_Problem to solve_: Somewhere below are a line with "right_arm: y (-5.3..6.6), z" and a later line with "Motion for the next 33". Output exactly those lines and all lines between them.

[Records from a data collection]
□ □ □ □ □ □ □

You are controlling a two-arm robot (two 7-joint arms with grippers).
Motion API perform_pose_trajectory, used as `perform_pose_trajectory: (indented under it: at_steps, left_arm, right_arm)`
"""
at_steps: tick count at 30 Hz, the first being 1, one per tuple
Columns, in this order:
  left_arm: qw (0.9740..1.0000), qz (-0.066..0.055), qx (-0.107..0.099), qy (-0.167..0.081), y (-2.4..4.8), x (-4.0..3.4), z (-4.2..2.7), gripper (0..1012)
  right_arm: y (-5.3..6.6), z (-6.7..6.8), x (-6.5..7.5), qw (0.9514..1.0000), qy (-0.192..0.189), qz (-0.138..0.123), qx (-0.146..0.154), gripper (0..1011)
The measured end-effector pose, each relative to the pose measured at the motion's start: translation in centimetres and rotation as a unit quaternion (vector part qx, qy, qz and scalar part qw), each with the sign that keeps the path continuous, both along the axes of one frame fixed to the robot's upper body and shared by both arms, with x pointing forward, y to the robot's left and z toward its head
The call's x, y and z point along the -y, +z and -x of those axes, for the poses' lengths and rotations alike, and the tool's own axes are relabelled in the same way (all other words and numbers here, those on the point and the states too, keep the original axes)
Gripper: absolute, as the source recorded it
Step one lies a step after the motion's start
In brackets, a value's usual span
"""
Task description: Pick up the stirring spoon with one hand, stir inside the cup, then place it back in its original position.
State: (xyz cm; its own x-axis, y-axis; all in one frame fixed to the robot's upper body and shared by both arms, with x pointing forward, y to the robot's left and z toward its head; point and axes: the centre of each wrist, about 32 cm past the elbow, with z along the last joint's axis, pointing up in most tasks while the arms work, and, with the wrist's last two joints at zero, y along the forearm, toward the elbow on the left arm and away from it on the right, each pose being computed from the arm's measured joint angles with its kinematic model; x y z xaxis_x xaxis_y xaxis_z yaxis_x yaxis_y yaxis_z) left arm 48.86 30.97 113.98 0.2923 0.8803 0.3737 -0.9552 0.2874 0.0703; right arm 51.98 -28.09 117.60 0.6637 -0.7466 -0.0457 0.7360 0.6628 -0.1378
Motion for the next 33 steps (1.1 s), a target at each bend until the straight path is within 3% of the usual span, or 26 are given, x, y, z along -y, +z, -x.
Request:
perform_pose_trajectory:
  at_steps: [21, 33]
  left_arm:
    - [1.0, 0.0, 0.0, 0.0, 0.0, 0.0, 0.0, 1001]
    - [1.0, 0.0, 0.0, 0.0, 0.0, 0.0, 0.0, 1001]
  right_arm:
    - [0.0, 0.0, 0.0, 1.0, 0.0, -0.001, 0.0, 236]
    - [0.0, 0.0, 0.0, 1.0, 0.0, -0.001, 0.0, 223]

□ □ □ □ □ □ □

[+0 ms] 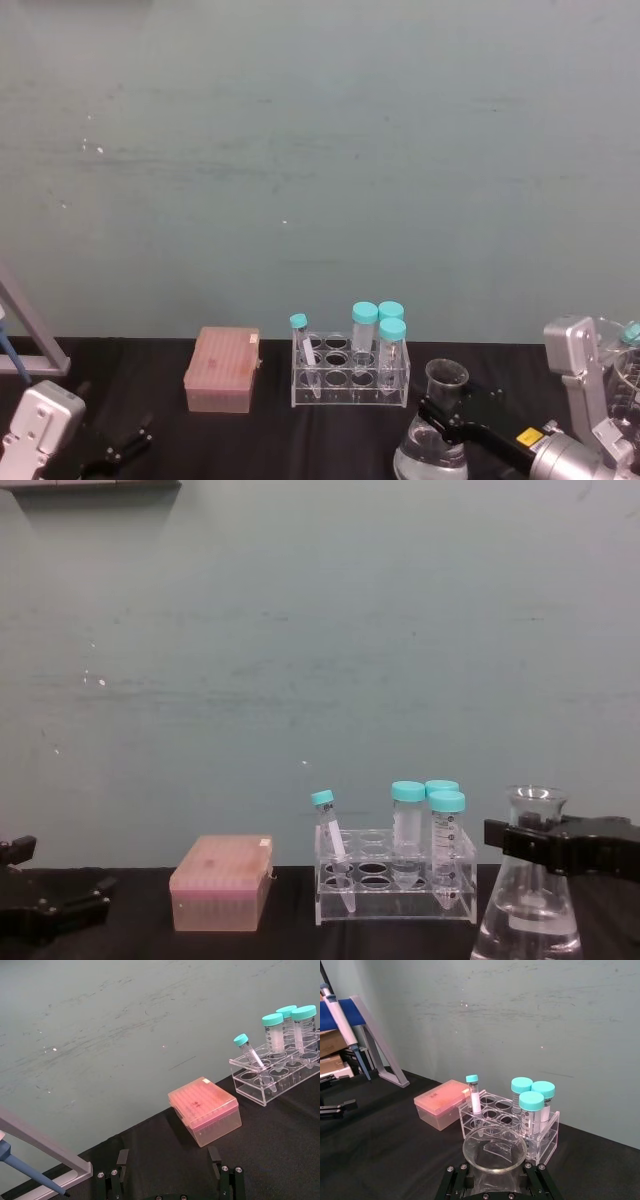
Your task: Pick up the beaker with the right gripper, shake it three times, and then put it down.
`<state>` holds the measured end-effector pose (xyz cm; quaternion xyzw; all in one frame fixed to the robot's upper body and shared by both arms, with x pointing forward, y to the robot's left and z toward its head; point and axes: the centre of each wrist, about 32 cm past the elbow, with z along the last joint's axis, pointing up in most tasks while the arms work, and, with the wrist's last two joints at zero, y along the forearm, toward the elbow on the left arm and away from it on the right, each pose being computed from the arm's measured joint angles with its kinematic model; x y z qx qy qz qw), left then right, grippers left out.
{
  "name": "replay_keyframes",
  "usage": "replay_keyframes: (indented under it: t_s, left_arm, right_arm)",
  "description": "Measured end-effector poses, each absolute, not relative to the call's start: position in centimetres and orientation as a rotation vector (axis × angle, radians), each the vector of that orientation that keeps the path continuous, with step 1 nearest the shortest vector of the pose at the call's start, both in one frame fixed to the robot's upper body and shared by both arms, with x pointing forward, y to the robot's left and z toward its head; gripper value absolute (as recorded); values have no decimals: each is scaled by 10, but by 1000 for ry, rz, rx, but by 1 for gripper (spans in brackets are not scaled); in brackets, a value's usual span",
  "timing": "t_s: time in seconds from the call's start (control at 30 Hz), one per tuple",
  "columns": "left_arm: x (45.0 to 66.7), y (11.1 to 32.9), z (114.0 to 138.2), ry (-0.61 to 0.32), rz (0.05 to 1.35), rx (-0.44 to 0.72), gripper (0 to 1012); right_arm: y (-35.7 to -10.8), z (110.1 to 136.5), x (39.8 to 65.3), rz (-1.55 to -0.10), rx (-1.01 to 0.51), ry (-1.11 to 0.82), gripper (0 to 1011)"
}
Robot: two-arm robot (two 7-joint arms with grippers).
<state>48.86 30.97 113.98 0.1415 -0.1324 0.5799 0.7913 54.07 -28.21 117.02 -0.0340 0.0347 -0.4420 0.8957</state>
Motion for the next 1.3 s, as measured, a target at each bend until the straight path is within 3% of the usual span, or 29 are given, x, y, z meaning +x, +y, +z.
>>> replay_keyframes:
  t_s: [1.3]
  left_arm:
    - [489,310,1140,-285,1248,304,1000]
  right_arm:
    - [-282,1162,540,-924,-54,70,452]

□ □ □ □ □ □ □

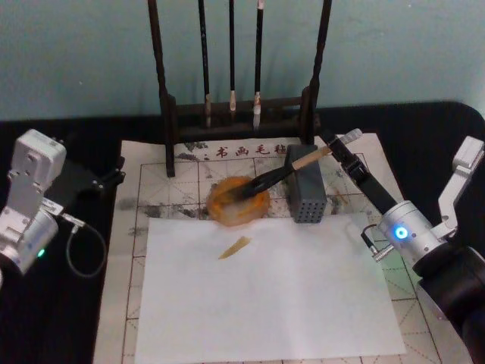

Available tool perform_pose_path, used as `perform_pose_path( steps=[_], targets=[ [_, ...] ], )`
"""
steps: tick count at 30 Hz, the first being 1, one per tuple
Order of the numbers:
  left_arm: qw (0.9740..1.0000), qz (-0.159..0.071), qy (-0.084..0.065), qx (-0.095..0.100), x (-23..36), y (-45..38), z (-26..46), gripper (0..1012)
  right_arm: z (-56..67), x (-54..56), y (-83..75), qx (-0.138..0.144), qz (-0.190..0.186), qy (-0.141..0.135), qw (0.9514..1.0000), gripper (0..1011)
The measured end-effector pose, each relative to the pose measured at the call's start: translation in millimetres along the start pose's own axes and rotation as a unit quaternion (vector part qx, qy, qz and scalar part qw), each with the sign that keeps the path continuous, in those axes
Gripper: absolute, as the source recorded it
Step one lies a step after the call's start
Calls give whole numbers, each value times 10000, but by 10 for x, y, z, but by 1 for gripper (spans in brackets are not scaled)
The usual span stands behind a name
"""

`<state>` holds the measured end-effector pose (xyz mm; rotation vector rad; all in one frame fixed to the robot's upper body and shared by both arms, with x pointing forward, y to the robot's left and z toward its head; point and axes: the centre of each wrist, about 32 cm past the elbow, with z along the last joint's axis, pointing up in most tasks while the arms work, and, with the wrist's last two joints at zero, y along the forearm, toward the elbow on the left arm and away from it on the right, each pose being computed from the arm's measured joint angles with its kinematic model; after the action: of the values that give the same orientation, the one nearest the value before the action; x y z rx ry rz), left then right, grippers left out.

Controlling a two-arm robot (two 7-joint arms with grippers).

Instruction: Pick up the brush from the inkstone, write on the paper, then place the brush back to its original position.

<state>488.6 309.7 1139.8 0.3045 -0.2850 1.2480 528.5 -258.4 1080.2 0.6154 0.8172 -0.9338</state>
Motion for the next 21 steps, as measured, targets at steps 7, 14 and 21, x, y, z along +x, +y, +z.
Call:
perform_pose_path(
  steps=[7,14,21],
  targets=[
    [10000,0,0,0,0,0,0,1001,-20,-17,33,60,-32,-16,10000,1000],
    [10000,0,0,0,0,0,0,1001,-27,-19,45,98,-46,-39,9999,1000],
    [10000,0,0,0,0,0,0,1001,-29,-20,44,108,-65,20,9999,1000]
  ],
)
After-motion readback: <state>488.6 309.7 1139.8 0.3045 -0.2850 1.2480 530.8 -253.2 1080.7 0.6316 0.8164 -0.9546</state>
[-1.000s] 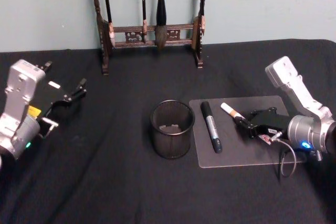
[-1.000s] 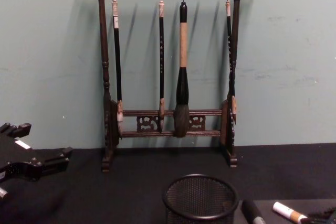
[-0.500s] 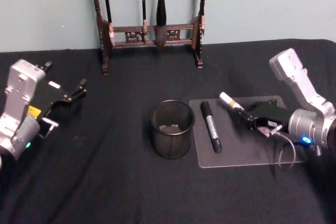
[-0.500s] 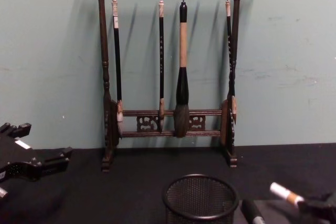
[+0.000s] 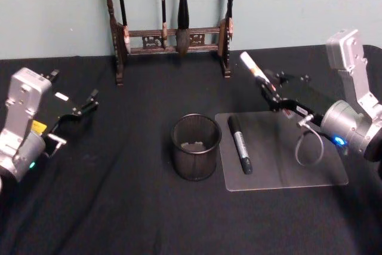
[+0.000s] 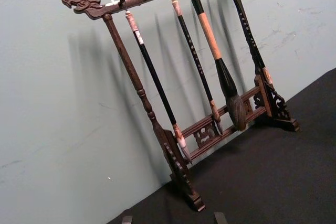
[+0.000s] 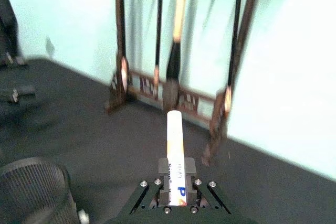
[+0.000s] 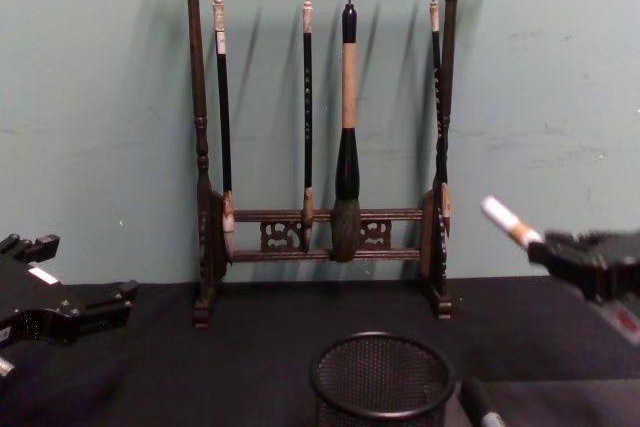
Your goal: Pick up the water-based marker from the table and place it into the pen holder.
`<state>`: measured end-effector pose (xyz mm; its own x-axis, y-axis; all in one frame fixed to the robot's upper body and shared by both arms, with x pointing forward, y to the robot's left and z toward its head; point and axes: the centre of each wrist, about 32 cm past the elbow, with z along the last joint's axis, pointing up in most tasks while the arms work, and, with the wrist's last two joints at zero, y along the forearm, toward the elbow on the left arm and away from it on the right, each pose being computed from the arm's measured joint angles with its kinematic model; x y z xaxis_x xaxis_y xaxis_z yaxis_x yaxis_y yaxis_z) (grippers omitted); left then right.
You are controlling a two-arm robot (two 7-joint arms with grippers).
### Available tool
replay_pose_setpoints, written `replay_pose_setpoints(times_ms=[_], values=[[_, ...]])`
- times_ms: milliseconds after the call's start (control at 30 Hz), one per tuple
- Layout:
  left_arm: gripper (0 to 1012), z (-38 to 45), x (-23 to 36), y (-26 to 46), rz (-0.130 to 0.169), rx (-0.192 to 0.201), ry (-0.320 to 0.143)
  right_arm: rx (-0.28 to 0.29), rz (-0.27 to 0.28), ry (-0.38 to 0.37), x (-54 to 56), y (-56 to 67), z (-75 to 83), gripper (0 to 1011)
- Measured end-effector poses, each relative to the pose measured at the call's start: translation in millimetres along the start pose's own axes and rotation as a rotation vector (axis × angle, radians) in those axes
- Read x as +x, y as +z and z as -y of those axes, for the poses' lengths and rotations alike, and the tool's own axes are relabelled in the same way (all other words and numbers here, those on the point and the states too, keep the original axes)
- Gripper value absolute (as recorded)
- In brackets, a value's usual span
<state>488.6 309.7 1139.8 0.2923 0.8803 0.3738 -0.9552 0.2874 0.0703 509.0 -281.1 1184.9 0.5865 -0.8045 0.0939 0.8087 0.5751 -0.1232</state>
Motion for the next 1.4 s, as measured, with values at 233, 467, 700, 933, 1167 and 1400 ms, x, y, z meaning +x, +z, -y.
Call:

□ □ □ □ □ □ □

_Answer section_:
  right_arm: y (-5.3..6.6), z (-6.7..6.8), x (-6.5..7.5), qw (0.9514..1.0000), qy (-0.192..0.189), qz (-0.138..0.123), qx (-0.146..0.154), gripper (0..1011)
The measured end-effector pose, each relative to the pose measured at the motion's start: translation in centimetres and rotation as a unit quaternion (vector part qx, qy, qz and scalar part qw), each with the sign that keeps the path continuous, both along the axes of one frame fixed to the robot's upper body and shared by both arms, with x pointing forward, y to the robot's left and z toward its head
The call's x, y and z point along the -y, +z and -x of those axes, for the poses' lengths and rotations alike, and the tool's own axes are relabelled in the same way (all other words and numbers here, those on the point and the states too, keep the original axes)
Gripper: absolute, as the source recorded it
Step one lies a step after the motion's start
In brackets, a value's usual span
"""
Task description: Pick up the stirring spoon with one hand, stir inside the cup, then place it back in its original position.
State: (xyz cm; its own x-axis, y-axis; all in one frame fixed to the robot's upper body and shared by both arms, with x pointing forward, y to the robot's left and z toward its head; point and axes: the centre of each wrist, about 32 cm past the elbow, with z along the last joint's axis, pointing up in most tasks while the arms work, and, with the wrist's last two joints at zero, y along the forearm, toward the elbow on the left arm and away from it on the right, each pose being computed from the arm's measured joint angles with its kinematic model; x y z xaxis_x xaxis_y xaxis_z yaxis_x yaxis_y yaxis_z) left arm 48.86 30.97 113.98 0.2923 0.8803 0.3737 -0.9552 0.2874 0.0703; right arm 51.98 -28.09 117.60 0.6637 -0.7466 -0.0457 0.7360 0.6628 -0.1378
Motion for the next 33 steps (1.1 s), a target at each bend until the straight path is within 3% of the usual span, or 26 are given, x, y, z along -y, +z, -x.

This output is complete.